Try it: Nothing is to be altered; the data must be repeated exactly.

Recorded information:
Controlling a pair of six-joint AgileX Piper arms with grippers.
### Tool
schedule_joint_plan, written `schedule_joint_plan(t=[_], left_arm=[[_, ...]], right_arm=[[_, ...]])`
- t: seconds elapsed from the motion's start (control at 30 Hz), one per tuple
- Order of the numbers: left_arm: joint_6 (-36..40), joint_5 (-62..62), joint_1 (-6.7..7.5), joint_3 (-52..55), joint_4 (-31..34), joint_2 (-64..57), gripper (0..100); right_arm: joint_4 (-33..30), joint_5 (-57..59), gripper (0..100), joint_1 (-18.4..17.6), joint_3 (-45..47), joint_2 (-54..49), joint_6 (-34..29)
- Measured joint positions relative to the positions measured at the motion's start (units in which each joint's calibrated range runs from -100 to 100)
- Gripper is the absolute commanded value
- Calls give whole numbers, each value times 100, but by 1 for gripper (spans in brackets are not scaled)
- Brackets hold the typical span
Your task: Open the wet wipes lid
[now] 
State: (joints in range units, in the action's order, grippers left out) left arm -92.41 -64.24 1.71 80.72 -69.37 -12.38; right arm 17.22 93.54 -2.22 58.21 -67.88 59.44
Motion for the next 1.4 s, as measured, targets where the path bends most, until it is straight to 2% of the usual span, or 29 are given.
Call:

Response area:
Controlling a pair of six-joint AgileX Piper arms with grippers.
### Tool
schedule_joint_plan, written `schedule_joint_plan(t=[_], left_arm=[[_, ...]], right_arm=[[_, ...]])`
- t: seconds elapsed from the motion's start (control at 30 Hz), one per tuple
- Order of the numbers: left_arm: joint_6 (-36..40), joint_5 (-62..62), joint_1 (-6.7..7.5), joint_3 (-52..55), joint_4 (-31..34), joint_2 (-64..57), gripper (0..100); right_arm: joint_4 (-33..30), joint_5 (-57..59), gripper (0..100), joint_1 (-18.4..17.6), joint_3 (-45..47), joint_2 (-54..49), joint_6 (-34..29)
- Measured joint positions relative to the positions measured at the motion's start (units in which each joint's calibrated range runs from -100 to 100)
- Gripper is the absolute commanded value
- Calls give whole numbers, each value times 100, but by 1 for gripper (spans in brackets are not scaled)
- Brackets hold the typical span
Your task: Open the wet wipes lid
[now] 
State: (joints in range units, in the action's order, grippers left out) left arm -92.41 -64.24 1.71 80.72 -69.37 -12.38; right arm 17.22 93.54 -2.22 58.21 -67.88 59.44
Motion for the next 1.4 s, as measured, targets where the path bends most, until it is straight to 2% of the usual span, or 29 are given.
Call:

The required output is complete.